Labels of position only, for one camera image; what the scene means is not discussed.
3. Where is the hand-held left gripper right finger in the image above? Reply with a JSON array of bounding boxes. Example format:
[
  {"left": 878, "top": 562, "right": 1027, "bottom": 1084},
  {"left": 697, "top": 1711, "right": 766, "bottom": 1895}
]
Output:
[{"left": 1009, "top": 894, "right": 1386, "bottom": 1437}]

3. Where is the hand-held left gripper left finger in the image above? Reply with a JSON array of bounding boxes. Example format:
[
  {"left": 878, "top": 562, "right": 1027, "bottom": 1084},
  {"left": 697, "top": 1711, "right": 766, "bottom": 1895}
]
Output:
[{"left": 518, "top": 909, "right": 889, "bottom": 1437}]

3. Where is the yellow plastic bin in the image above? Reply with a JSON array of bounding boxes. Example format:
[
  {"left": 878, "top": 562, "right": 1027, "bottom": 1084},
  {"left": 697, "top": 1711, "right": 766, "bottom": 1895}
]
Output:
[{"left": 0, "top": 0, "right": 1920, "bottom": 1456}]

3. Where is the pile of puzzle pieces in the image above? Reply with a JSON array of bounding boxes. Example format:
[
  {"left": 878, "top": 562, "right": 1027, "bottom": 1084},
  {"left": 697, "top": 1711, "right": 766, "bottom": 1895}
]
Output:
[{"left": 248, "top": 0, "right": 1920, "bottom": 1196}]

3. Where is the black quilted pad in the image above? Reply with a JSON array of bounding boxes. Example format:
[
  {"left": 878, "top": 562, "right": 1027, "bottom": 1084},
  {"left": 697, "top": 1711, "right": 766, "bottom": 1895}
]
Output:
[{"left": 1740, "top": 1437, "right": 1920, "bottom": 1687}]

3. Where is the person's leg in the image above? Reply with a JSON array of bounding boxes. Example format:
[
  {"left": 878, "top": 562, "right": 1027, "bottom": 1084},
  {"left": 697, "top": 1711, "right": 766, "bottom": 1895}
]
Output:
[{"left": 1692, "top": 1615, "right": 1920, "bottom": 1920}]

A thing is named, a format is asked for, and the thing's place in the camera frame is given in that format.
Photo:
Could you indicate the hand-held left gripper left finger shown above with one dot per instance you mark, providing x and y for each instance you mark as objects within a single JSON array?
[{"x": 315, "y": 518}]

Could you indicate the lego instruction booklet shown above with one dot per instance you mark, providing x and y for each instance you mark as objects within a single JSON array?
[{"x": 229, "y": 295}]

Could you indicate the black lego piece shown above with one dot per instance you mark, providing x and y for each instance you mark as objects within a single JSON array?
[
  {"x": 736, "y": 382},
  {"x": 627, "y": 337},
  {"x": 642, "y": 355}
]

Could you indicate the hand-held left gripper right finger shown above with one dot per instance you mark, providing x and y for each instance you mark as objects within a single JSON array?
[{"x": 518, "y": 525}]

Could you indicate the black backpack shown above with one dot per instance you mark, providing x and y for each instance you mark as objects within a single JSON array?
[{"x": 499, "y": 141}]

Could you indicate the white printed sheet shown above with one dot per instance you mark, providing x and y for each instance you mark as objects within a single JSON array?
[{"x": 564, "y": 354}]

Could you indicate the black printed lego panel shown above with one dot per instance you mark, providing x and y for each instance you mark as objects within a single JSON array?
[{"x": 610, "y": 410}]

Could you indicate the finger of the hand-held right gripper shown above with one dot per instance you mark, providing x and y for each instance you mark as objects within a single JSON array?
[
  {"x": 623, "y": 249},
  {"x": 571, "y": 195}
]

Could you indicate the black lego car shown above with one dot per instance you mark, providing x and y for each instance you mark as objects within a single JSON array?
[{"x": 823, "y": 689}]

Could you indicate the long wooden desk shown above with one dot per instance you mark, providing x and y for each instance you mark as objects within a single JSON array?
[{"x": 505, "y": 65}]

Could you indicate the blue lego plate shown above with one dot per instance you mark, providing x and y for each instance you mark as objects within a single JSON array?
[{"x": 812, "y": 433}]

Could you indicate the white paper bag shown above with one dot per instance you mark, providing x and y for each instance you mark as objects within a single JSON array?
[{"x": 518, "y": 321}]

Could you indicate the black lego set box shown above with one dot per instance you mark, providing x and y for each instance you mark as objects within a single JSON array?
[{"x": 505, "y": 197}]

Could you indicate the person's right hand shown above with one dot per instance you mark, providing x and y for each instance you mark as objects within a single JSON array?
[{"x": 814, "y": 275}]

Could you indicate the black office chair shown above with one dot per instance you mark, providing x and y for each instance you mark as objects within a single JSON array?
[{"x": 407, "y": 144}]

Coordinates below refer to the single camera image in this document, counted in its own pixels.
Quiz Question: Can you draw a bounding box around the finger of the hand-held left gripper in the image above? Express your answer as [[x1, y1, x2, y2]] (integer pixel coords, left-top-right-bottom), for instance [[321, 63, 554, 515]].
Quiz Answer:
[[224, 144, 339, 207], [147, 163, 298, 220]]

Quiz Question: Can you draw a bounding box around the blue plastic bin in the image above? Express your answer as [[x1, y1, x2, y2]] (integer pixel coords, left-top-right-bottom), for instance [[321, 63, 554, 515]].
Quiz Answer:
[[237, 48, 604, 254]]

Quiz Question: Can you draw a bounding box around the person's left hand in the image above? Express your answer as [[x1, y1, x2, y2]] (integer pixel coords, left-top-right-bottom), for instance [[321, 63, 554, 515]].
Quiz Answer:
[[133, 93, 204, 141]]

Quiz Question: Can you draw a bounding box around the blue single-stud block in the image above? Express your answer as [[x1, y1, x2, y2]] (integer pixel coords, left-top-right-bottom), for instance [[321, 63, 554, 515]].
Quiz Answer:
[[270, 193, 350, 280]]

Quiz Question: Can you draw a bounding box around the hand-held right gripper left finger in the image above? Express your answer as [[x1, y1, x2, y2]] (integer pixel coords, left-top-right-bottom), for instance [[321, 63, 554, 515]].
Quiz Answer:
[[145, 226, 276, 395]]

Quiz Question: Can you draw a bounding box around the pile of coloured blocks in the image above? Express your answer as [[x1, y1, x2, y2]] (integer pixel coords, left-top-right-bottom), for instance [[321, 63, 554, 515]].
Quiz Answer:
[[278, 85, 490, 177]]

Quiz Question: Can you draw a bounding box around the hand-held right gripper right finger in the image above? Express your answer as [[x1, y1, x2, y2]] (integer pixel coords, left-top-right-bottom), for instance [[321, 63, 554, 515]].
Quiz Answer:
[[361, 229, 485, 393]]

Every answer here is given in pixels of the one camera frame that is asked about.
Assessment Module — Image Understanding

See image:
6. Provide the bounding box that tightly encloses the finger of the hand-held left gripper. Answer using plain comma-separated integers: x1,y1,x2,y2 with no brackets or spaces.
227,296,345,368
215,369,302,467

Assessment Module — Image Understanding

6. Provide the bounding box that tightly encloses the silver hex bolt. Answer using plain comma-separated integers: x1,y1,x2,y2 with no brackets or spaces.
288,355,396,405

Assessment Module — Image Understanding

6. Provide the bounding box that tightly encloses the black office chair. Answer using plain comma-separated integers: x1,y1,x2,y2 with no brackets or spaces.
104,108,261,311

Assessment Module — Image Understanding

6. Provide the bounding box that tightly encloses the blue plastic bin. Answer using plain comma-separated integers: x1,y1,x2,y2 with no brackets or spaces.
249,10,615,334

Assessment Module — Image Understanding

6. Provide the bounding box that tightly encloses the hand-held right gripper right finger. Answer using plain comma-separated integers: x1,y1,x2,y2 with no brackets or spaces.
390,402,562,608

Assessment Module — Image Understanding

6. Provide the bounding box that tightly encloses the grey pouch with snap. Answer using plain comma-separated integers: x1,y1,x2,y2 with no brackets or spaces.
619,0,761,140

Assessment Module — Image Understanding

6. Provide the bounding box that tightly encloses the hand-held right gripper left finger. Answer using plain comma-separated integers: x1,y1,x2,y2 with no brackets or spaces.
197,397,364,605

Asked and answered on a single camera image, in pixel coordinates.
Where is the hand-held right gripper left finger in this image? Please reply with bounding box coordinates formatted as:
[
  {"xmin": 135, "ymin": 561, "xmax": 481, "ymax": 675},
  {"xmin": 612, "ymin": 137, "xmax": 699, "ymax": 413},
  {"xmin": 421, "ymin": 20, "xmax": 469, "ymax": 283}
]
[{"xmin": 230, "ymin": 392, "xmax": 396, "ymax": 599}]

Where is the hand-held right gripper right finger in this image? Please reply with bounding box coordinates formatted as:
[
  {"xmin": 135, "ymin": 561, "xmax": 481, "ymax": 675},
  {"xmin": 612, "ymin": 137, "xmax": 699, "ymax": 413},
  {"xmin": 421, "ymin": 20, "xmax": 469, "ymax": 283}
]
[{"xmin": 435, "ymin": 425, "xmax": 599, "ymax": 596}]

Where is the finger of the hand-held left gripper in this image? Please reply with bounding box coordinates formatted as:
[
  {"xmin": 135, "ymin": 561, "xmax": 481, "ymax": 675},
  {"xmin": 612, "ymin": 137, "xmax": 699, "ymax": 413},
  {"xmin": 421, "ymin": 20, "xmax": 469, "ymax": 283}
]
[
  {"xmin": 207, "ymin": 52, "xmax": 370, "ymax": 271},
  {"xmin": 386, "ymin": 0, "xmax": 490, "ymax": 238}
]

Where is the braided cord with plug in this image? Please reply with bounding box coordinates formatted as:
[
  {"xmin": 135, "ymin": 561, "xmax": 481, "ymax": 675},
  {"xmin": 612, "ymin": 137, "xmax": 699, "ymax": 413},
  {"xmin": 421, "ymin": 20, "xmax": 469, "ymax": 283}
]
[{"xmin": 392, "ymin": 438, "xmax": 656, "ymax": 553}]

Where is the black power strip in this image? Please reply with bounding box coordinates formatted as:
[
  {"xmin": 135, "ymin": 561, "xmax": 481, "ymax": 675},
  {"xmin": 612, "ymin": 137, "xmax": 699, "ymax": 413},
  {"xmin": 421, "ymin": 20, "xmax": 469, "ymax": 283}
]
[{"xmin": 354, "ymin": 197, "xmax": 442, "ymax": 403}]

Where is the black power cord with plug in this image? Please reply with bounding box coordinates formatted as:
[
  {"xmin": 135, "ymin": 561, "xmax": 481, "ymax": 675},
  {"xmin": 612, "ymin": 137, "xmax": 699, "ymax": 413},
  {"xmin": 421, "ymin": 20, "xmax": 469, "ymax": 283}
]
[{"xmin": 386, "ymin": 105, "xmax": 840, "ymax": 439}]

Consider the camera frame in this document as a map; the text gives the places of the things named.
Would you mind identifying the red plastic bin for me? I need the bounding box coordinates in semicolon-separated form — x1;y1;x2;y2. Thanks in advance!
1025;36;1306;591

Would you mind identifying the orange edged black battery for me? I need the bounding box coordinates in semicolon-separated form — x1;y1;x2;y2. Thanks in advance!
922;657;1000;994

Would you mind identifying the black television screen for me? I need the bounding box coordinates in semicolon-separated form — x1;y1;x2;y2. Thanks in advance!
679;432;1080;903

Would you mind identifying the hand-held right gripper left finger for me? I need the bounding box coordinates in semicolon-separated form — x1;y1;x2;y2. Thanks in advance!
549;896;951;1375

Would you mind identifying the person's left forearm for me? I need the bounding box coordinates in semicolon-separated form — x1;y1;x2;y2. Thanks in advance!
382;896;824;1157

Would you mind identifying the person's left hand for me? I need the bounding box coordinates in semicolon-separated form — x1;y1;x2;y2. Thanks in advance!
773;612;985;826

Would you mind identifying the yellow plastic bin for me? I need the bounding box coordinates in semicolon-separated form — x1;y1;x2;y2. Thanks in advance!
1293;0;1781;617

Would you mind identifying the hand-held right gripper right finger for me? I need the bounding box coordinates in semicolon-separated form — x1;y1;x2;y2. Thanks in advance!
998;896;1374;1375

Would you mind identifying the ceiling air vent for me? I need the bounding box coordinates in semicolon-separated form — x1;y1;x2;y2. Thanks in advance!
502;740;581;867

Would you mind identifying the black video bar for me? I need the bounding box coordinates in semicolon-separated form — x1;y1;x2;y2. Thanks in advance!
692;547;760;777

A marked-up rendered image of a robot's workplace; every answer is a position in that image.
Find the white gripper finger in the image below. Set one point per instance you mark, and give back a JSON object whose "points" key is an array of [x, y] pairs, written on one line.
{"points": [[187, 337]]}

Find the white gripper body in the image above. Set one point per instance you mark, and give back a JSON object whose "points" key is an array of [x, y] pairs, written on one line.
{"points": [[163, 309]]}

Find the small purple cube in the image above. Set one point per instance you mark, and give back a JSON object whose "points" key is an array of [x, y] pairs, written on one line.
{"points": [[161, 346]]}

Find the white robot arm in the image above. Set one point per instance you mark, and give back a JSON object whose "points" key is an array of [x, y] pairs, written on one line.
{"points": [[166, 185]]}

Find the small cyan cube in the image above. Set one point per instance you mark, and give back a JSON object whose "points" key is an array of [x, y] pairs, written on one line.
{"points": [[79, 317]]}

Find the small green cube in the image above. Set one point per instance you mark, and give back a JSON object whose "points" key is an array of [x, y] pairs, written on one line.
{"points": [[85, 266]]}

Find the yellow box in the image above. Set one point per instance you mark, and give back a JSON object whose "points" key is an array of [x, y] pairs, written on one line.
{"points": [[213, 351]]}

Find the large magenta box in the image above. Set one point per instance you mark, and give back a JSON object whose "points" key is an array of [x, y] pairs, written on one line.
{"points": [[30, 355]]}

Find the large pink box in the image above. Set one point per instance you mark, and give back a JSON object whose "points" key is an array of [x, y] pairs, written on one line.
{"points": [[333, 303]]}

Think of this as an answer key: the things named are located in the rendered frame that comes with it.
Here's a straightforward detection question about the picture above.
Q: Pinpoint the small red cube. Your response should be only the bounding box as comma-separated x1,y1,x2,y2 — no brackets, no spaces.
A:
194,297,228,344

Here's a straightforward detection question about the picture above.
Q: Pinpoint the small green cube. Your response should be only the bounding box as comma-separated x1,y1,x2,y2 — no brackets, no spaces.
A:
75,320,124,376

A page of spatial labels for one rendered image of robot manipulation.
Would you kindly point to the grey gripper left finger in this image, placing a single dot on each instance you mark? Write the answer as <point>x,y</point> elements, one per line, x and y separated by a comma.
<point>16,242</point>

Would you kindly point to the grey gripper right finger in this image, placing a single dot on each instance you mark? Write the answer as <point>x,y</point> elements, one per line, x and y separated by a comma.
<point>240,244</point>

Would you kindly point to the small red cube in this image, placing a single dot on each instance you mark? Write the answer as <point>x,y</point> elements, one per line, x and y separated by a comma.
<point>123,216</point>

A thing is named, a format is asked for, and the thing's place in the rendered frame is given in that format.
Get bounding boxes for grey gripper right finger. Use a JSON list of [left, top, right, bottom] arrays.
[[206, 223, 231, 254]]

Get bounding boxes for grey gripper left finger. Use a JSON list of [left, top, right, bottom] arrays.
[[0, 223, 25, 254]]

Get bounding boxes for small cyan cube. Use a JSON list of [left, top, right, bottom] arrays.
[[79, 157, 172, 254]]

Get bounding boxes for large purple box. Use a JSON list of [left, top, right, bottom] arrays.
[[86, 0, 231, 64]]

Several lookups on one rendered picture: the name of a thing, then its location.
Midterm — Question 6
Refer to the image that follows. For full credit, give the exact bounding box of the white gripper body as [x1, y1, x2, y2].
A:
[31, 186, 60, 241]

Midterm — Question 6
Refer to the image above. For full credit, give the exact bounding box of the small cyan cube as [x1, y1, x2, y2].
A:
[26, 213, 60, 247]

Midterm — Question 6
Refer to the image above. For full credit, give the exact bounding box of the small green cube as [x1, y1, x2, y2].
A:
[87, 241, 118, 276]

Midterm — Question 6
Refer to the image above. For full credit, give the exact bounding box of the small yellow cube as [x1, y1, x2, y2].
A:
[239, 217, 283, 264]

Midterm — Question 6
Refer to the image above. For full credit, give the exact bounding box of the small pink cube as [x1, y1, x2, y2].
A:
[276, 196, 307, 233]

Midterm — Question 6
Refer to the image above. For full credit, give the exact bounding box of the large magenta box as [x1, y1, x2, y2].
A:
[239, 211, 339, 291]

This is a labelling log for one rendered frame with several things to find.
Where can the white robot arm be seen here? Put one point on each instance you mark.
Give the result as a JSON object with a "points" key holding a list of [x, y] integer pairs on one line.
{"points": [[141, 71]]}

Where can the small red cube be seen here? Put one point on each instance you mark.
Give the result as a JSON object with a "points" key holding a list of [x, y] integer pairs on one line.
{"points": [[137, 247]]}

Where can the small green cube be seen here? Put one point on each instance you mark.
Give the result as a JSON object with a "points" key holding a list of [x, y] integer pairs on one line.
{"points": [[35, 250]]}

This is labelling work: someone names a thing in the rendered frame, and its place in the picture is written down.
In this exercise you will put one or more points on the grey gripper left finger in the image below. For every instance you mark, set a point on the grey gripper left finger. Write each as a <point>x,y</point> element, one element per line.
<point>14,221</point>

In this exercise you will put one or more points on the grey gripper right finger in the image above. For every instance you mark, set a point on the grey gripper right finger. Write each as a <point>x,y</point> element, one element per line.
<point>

+---+

> [WHAT YOU WILL DO]:
State how many lines of the records above contain the word "power", and give only that number.

> [RESPONSE AREA]:
2